Recently, the satirical French weekly paper Charlie Hebdo, a publication which became well-known internationally due to the horrific event of the mass shooting of its staff by two French gunmen of Algerian descent in January 2015, has once again hit the headlines around the world, this time not as a victim, but as the perpetrator of a different crime: intolerance towards the Muslim community in France.
In an editorial from 30 March entitled “How did we end up here?”, Hebdo argues that there is an environment of fear of criticizing Islam in France. All the Muslim migrants or second generation citizens are tacitly and indirectly responsible for this climate through their cultural practices, contributing to the silencing of critique.
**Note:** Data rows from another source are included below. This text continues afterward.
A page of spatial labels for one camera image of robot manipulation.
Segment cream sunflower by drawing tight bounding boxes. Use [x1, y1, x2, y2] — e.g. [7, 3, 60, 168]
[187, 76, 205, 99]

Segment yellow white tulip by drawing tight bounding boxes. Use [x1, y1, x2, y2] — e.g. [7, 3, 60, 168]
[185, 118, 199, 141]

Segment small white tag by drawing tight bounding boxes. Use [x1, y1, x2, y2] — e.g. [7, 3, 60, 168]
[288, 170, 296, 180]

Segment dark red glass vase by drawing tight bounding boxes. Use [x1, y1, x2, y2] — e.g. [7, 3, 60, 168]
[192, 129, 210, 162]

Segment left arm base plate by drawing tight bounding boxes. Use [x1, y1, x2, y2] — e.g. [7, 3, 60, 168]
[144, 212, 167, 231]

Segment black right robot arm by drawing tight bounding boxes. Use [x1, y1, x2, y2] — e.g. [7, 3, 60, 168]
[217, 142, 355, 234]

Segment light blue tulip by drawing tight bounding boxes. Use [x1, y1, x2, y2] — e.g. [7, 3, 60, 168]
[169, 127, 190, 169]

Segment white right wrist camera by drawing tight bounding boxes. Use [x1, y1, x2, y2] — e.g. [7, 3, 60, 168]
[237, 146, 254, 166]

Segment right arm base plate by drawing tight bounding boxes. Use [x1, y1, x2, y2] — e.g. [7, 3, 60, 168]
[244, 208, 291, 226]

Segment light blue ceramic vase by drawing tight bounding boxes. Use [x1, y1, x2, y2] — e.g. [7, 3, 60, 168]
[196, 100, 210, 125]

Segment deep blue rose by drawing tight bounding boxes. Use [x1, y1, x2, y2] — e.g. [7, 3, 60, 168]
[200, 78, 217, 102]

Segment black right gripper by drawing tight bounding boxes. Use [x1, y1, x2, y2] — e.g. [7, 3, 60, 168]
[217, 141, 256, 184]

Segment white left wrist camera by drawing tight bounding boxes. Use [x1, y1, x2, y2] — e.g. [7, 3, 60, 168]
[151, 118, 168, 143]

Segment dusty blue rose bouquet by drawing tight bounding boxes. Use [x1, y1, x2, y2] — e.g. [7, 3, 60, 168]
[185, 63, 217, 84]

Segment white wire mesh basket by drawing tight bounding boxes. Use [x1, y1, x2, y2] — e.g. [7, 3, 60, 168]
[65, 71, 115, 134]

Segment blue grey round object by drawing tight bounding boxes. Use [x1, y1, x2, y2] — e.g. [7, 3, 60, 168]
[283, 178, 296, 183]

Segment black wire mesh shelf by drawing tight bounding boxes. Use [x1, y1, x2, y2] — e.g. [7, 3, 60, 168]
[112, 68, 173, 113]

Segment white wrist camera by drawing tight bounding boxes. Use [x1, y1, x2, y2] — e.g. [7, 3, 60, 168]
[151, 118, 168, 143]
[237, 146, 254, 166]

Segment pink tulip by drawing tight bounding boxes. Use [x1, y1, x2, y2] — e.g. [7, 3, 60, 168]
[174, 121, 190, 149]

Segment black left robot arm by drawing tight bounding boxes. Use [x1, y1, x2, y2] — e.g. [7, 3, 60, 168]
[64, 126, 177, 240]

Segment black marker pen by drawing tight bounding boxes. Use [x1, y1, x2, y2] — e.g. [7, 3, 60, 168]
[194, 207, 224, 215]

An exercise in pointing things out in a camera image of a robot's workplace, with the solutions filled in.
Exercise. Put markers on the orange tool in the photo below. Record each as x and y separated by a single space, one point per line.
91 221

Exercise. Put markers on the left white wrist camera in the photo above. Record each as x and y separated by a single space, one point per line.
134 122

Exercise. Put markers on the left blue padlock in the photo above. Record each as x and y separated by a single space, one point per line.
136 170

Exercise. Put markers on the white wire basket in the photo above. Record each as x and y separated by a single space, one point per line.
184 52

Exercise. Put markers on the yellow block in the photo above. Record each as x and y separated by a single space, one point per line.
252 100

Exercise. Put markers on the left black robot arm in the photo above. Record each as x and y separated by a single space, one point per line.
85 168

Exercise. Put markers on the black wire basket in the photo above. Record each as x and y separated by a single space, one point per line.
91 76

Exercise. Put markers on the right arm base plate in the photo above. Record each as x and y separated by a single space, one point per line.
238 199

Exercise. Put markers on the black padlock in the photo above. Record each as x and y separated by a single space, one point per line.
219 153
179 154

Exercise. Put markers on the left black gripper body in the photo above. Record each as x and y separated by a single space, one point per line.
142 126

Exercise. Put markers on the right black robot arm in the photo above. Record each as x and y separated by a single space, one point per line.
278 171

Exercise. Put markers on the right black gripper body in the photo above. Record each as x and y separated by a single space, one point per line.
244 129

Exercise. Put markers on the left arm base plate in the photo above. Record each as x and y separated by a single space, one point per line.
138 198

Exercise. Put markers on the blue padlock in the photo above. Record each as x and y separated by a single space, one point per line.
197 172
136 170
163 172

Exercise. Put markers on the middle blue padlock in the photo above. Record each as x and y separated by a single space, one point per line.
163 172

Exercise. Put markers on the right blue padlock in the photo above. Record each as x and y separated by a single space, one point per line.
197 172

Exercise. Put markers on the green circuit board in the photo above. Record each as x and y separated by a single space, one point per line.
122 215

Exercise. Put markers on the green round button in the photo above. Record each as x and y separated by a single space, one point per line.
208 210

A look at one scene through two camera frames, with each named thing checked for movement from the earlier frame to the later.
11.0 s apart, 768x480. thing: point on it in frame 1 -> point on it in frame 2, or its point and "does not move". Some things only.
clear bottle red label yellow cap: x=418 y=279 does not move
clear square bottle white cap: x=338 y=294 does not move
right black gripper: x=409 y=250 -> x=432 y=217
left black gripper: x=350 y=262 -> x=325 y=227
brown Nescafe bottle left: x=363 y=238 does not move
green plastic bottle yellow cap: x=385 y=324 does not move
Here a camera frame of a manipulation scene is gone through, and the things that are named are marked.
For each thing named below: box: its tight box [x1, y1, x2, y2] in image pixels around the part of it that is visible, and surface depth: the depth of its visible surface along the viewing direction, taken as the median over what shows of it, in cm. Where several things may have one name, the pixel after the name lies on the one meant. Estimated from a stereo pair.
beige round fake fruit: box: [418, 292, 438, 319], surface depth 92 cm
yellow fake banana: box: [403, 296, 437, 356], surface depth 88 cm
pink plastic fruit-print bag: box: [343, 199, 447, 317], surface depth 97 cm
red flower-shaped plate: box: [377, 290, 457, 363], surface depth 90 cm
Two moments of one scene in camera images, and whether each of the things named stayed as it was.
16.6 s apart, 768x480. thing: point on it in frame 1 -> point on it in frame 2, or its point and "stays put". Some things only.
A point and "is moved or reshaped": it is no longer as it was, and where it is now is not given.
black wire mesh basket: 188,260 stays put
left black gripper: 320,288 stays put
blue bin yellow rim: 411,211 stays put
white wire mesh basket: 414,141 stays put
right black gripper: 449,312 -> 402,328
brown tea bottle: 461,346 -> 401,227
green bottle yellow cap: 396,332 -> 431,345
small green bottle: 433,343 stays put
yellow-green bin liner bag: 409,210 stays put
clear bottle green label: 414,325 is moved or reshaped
The article implies that it is the complete acceptance and tolerance by society of cultural norms different to theirs, without any controversy that has created this state of affairs.
Negative criticism poured down on Charlie Hebdo, with some stating that the publication went too far and mixed up healthy discussions on democracy with a rant on religion. The editorial certainly has many problems. It is forcefully argued and uses far-fetched examples; to suppose that the non-Muslim, non-migrant French people are the ones in a weak position because of their being “forbidden” to speak out is ludicrous. Yet perhaps the most important problem has not yet been singled out by the critics of the article. The editorial misses the most important point, a very delicate and fundamental matter, namely, that we do need to debate cultural difference and its implications for migration. The editorial instead slips into instrumental explanations of why attacks happen.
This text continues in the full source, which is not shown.